Work task – The whole listing below is to be copied exactly.

Data supplied –
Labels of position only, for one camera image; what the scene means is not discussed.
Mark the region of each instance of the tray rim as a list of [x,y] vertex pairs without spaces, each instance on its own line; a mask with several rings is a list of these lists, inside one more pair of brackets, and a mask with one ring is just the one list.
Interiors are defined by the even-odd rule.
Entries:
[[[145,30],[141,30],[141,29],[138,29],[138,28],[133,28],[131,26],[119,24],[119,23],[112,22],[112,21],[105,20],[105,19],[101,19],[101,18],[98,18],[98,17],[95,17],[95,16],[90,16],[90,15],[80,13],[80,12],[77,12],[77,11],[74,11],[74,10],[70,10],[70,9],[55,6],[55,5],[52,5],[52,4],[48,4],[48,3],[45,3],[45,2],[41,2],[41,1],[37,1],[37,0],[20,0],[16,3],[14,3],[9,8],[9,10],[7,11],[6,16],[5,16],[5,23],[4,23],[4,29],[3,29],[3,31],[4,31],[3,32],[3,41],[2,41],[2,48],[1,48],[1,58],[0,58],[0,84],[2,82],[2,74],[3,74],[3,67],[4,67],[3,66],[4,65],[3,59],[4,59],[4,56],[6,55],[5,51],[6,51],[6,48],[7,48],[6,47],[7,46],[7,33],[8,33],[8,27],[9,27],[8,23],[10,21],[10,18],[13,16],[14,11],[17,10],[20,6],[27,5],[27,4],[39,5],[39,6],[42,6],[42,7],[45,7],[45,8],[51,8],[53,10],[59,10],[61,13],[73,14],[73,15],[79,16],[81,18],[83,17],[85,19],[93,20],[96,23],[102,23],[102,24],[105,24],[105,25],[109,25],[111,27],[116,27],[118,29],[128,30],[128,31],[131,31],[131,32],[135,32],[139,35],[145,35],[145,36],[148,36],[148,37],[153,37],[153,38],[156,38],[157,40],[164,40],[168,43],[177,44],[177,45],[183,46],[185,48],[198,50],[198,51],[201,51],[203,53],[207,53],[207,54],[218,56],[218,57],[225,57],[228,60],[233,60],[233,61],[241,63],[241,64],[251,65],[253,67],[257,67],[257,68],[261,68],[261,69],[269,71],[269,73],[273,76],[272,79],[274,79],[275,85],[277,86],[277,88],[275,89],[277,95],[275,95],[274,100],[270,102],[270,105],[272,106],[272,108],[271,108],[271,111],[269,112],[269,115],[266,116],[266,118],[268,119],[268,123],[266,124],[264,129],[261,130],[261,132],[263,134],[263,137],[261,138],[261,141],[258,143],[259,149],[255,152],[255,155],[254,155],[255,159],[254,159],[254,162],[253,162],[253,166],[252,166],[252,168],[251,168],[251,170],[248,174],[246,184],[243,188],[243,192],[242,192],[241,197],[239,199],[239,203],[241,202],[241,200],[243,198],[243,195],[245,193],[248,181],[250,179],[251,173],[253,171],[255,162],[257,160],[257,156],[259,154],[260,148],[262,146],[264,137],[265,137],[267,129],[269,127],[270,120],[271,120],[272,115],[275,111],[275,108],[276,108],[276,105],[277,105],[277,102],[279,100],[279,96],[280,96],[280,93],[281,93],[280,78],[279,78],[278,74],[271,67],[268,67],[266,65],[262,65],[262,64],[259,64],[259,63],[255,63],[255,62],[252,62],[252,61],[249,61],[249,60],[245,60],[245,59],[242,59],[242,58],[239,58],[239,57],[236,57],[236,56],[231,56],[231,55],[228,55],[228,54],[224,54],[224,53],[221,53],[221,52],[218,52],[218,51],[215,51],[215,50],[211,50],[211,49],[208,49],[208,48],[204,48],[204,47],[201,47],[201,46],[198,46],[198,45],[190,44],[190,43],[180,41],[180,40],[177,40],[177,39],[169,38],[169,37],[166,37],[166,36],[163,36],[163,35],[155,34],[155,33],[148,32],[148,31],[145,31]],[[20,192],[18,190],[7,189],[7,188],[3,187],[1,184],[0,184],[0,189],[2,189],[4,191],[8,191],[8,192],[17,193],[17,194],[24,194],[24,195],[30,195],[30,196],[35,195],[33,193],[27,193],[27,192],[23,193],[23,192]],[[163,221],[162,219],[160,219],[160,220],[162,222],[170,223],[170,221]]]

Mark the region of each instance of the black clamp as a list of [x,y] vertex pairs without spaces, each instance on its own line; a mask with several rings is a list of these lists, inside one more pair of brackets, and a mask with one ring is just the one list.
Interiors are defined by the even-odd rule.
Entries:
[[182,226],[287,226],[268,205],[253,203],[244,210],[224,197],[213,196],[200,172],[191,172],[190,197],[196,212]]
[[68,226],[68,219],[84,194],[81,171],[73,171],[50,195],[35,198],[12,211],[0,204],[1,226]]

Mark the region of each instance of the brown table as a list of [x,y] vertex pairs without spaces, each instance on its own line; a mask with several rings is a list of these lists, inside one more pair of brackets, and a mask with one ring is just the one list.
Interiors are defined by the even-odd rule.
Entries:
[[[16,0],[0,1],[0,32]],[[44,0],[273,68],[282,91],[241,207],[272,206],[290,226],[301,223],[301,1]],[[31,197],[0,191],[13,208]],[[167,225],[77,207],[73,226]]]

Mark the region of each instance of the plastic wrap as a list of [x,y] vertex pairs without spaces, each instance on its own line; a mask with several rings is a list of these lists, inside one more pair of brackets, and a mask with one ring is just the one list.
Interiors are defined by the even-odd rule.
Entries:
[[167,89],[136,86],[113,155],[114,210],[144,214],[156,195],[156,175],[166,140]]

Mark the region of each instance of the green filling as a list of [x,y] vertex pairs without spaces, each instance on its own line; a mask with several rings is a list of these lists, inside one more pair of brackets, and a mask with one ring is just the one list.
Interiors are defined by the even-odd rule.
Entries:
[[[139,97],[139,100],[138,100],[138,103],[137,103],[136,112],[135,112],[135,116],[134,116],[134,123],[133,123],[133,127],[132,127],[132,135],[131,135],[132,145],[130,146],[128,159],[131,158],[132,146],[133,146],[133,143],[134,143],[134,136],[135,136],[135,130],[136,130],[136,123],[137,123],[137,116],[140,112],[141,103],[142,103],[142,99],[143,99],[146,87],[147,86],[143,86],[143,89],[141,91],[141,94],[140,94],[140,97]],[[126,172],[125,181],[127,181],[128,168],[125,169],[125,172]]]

Final answer –
Labels of position only, for one camera image; what the scene means is not discussed.
Mark the region of each instance of the tray rim as a list of [x,y] vertex pairs without spaces, each instance on its own line; a mask with several rings is a list of these lists, inside one more pair of brackets, and a mask with one ring is just the one list.
Interiors are defined by the even-odd rule.
Entries:
[[[145,30],[141,30],[141,29],[138,29],[138,28],[133,28],[131,26],[119,24],[119,23],[112,22],[112,21],[105,20],[105,19],[101,19],[101,18],[98,18],[98,17],[95,17],[95,16],[90,16],[90,15],[80,13],[80,12],[77,12],[77,11],[74,11],[74,10],[70,10],[70,9],[55,6],[55,5],[52,5],[52,4],[48,4],[48,3],[45,3],[45,2],[41,2],[41,1],[37,1],[37,0],[20,0],[16,3],[14,3],[9,8],[9,10],[7,11],[6,16],[5,16],[5,23],[4,23],[4,29],[3,29],[3,31],[4,31],[3,32],[3,41],[2,41],[2,48],[1,48],[1,58],[0,58],[0,84],[2,82],[2,74],[3,74],[3,67],[4,67],[3,66],[4,65],[3,59],[4,59],[4,56],[6,55],[5,51],[6,51],[6,48],[7,48],[6,47],[7,46],[7,33],[8,33],[8,27],[9,27],[8,23],[10,21],[10,18],[13,16],[14,11],[17,10],[20,6],[27,5],[27,4],[39,5],[39,6],[42,6],[42,7],[45,7],[45,8],[51,8],[53,10],[59,10],[61,13],[73,14],[73,15],[79,16],[81,18],[83,17],[85,19],[93,20],[96,23],[102,23],[102,24],[105,24],[105,25],[109,25],[111,27],[116,27],[118,29],[128,30],[128,31],[131,31],[131,32],[135,32],[139,35],[145,35],[145,36],[148,36],[148,37],[153,37],[153,38],[156,38],[157,40],[164,40],[168,43],[177,44],[177,45],[183,46],[185,48],[198,50],[198,51],[201,51],[203,53],[207,53],[207,54],[218,56],[218,57],[225,57],[228,60],[233,60],[233,61],[241,63],[241,64],[251,65],[253,67],[257,67],[257,68],[261,68],[261,69],[269,71],[269,73],[273,76],[272,79],[274,79],[275,85],[277,86],[277,88],[275,89],[277,95],[275,95],[274,100],[270,102],[270,105],[272,106],[272,108],[271,108],[271,111],[269,112],[269,115],[266,116],[266,118],[268,119],[268,123],[266,124],[264,129],[261,130],[261,132],[263,134],[263,137],[261,138],[261,141],[258,143],[259,149],[255,152],[255,155],[254,155],[255,159],[254,159],[254,162],[253,162],[253,166],[252,166],[252,168],[251,168],[251,170],[248,174],[246,184],[243,188],[243,192],[242,192],[241,197],[239,199],[239,203],[241,202],[241,200],[243,198],[243,195],[245,193],[248,181],[250,179],[251,173],[253,171],[255,162],[257,160],[257,156],[259,154],[260,148],[262,146],[264,137],[265,137],[267,129],[269,127],[270,120],[271,120],[272,115],[275,111],[275,108],[276,108],[276,105],[277,105],[277,102],[279,100],[279,96],[280,96],[280,93],[281,93],[280,78],[279,78],[278,74],[271,67],[268,67],[266,65],[262,65],[262,64],[259,64],[259,63],[255,63],[255,62],[252,62],[252,61],[249,61],[249,60],[245,60],[245,59],[242,59],[242,58],[239,58],[239,57],[236,57],[236,56],[231,56],[231,55],[228,55],[228,54],[224,54],[224,53],[221,53],[221,52],[218,52],[218,51],[215,51],[215,50],[211,50],[211,49],[208,49],[208,48],[204,48],[204,47],[201,47],[201,46],[198,46],[198,45],[190,44],[190,43],[180,41],[180,40],[177,40],[177,39],[169,38],[169,37],[166,37],[166,36],[163,36],[163,35],[155,34],[155,33],[148,32],[148,31],[145,31]],[[20,192],[18,190],[7,189],[7,188],[3,187],[1,184],[0,184],[0,189],[2,189],[4,191],[8,191],[8,192],[17,193],[17,194],[24,194],[24,195],[30,195],[30,196],[35,195],[33,193],[27,193],[27,192],[23,193],[23,192]],[[163,221],[162,219],[160,219],[160,220],[162,222],[170,223],[170,221]]]

Mark the region of each instance of the black clamp as a list of [x,y] vertex pairs without spaces, each instance on its own line; a mask with several rings is a list of these lists, inside one more pair of brackets, and a mask with one ring is just the one list.
Interiors are defined by the even-odd rule.
Entries:
[[182,226],[287,226],[268,205],[253,203],[244,210],[224,197],[213,196],[200,172],[191,172],[190,197],[196,212]]
[[68,226],[68,219],[84,194],[81,171],[73,171],[50,195],[35,198],[12,211],[0,204],[1,226]]

Mark the region of each instance of the brown table as a list of [x,y] vertex pairs without spaces, each instance on its own line; a mask with several rings is a list of these lists, inside one more pair of brackets, and a mask with one ring is just the one list.
Interiors are defined by the even-odd rule.
Entries:
[[[16,0],[0,1],[0,32]],[[44,0],[273,68],[282,91],[241,207],[272,206],[290,226],[301,223],[301,1]],[[31,197],[0,191],[13,208]],[[167,225],[77,207],[73,226]]]

Mark the region of each instance of the plastic wrap as a list of [x,y] vertex pairs without spaces, each instance on its own line; a mask with several rings is a list of these lists, inside one more pair of brackets, and a mask with one ring is just the one list.
Interiors are defined by the even-odd rule.
Entries:
[[167,89],[136,86],[113,155],[114,210],[144,214],[156,195],[156,175],[166,140]]

Mark the region of each instance of the green filling as a list of [x,y] vertex pairs without spaces, each instance on its own line; a mask with several rings is a list of these lists, inside one more pair of brackets, and a mask with one ring is just the one list.
Interiors are defined by the even-odd rule.
Entries:
[[[139,97],[139,100],[138,100],[138,103],[137,103],[136,112],[135,112],[135,116],[134,116],[134,123],[133,123],[133,127],[132,127],[132,135],[131,135],[132,145],[130,146],[128,159],[131,158],[132,146],[133,146],[133,143],[134,143],[134,136],[135,136],[135,130],[136,130],[136,123],[137,123],[137,116],[140,112],[141,103],[142,103],[142,99],[143,99],[146,87],[147,86],[143,86],[143,89],[141,91],[141,94],[140,94],[140,97]],[[126,172],[125,181],[127,181],[128,168],[125,169],[125,172]]]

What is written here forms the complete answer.